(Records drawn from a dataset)
^^^^
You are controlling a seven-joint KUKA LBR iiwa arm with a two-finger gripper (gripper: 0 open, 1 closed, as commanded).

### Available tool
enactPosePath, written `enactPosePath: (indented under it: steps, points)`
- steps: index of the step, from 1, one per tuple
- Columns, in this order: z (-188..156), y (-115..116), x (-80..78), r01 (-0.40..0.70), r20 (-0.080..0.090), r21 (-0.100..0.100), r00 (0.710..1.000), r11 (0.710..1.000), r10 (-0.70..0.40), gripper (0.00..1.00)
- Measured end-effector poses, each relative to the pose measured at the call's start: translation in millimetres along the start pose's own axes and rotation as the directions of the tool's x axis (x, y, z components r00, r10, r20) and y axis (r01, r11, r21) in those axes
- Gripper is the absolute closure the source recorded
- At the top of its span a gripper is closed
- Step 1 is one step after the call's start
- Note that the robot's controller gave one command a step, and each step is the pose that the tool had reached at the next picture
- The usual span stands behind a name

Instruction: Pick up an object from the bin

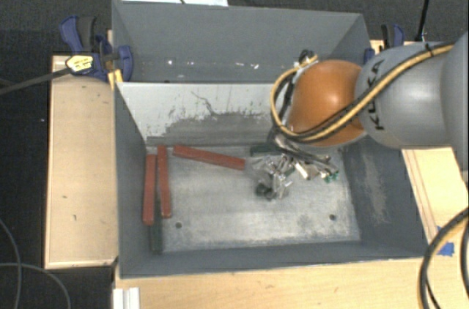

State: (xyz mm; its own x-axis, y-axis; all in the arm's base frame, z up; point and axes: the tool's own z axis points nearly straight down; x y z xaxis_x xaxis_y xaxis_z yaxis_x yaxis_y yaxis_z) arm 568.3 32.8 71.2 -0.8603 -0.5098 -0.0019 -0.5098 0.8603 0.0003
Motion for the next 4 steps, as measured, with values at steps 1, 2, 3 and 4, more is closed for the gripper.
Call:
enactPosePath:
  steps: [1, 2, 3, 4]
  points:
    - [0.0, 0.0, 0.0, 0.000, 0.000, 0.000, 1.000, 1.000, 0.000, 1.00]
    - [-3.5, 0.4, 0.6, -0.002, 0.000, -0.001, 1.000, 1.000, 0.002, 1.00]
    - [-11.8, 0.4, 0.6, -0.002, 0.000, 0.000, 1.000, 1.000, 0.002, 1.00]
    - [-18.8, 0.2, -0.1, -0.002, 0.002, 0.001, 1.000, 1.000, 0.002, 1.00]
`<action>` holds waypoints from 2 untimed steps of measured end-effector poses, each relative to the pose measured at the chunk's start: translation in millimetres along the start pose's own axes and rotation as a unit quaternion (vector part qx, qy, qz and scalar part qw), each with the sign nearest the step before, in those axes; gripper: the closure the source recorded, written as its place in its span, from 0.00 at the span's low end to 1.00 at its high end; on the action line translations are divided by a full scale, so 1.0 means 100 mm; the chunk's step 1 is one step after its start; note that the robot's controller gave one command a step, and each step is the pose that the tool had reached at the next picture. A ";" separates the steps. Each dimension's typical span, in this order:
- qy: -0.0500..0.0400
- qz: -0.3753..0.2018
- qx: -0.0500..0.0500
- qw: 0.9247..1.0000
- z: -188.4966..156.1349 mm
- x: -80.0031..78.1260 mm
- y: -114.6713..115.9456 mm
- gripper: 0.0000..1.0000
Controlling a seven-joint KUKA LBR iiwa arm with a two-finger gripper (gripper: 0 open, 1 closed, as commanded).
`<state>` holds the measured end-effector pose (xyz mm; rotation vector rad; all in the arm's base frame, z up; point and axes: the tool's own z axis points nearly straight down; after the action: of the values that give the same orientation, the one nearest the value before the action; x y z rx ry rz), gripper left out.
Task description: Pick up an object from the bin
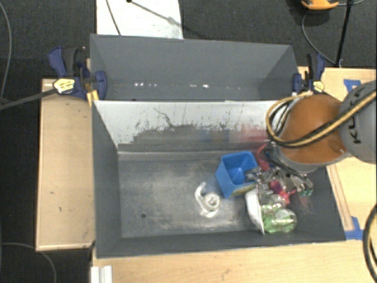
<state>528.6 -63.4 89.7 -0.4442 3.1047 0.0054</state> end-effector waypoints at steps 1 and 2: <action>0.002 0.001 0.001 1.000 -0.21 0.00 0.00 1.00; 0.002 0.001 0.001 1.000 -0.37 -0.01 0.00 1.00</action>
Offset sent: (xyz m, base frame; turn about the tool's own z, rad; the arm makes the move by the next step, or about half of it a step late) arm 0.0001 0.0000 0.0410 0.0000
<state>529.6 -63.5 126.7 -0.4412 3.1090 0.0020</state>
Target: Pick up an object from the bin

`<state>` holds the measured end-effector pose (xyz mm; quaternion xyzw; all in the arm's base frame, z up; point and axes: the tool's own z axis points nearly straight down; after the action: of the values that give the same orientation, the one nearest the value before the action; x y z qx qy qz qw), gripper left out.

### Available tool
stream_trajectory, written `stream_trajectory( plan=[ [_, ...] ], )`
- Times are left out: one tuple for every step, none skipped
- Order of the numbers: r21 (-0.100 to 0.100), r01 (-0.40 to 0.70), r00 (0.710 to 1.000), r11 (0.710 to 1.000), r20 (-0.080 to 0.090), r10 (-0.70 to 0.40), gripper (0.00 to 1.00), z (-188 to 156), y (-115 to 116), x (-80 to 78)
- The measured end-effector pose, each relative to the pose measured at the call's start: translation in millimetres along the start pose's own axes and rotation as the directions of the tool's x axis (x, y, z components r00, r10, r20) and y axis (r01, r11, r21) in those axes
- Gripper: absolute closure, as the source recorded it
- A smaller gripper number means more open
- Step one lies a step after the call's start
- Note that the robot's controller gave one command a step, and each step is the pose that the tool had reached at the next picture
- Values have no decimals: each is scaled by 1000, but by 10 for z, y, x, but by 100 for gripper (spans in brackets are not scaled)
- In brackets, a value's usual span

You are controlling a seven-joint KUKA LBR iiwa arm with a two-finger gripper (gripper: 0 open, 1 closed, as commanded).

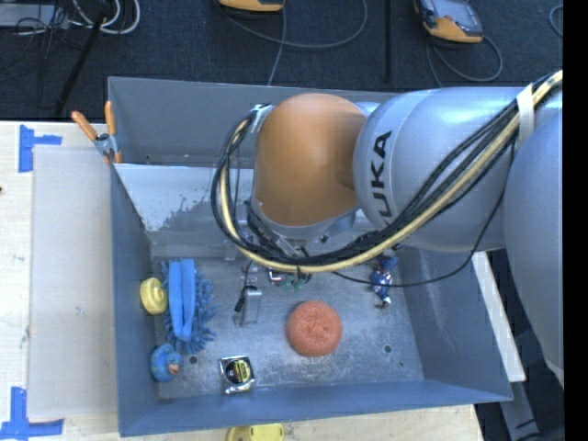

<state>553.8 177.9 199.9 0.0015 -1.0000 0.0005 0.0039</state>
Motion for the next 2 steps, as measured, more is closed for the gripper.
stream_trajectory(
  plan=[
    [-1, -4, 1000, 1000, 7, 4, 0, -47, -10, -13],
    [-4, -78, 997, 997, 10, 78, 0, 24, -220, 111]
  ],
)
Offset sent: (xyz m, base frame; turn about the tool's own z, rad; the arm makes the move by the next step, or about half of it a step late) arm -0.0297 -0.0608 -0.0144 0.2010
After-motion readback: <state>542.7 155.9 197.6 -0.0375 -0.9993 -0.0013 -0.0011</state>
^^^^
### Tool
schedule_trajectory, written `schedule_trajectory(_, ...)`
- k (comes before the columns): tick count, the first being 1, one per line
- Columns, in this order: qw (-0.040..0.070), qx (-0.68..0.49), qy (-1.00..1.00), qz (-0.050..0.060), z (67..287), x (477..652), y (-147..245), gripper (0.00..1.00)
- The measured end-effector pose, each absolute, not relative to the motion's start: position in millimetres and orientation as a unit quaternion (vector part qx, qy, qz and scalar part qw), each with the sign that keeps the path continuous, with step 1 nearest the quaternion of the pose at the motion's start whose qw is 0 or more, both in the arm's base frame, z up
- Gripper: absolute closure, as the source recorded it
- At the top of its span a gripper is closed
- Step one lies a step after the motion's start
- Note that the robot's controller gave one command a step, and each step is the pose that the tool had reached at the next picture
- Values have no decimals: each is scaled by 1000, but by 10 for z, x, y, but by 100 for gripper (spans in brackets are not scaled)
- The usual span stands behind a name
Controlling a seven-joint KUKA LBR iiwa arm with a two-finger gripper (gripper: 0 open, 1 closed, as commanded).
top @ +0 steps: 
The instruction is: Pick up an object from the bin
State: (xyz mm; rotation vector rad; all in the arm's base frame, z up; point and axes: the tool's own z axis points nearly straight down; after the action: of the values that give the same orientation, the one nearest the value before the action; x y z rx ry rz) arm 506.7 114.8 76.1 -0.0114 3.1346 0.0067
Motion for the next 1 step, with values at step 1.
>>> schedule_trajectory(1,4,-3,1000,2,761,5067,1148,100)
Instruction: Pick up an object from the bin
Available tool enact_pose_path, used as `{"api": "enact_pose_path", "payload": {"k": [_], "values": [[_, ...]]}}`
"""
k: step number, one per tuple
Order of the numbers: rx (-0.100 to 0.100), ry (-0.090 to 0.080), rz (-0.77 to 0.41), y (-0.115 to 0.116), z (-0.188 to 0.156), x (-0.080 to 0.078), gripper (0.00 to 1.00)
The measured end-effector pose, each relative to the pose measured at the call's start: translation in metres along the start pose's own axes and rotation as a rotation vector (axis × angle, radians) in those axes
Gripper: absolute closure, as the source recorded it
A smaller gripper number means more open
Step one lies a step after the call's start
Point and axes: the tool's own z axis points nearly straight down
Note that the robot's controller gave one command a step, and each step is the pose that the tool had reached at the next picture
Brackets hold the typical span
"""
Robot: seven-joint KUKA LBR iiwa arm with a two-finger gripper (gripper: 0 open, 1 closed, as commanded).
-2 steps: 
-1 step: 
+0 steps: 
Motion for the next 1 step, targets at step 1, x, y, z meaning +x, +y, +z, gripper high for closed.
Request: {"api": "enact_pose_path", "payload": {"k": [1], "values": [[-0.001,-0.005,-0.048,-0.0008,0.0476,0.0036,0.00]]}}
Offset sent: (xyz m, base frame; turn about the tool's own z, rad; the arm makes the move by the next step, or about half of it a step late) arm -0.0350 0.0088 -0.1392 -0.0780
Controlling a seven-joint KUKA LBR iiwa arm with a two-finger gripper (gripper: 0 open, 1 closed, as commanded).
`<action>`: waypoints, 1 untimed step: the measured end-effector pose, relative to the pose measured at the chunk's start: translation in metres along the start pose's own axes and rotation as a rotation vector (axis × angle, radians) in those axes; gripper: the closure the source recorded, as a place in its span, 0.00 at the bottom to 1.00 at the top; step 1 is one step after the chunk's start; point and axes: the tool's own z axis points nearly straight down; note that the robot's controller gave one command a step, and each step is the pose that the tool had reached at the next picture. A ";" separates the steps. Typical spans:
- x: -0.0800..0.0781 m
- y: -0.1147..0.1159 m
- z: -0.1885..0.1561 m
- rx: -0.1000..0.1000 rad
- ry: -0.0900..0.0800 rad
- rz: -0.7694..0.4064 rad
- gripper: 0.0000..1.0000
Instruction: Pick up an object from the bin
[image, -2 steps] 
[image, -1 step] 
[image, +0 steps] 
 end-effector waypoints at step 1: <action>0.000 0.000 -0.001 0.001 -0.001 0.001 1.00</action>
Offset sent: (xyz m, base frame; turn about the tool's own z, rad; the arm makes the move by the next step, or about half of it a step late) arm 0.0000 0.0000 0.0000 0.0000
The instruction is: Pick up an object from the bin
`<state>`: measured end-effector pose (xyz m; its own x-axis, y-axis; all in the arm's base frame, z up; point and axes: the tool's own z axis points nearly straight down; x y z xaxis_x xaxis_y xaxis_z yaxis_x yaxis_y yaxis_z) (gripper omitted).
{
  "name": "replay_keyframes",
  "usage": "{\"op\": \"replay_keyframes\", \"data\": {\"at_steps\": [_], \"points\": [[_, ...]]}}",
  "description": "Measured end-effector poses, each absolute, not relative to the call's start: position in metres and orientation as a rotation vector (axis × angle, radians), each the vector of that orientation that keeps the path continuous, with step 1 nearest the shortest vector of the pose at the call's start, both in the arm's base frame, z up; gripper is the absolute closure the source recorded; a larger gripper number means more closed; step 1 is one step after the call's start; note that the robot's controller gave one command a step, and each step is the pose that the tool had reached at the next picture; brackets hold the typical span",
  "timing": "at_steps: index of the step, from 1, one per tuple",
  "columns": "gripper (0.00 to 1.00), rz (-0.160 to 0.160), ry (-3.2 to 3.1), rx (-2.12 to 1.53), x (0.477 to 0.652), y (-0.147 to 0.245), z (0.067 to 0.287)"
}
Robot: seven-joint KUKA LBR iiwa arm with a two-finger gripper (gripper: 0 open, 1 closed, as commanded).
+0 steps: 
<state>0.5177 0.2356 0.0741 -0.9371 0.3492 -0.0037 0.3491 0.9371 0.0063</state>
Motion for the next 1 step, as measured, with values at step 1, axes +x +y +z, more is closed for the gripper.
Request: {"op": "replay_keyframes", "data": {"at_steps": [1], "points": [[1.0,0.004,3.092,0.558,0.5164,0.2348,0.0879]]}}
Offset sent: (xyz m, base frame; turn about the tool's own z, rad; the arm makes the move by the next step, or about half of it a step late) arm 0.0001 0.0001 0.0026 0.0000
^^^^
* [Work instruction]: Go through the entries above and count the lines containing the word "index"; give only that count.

* [Answer to the exercise]: 2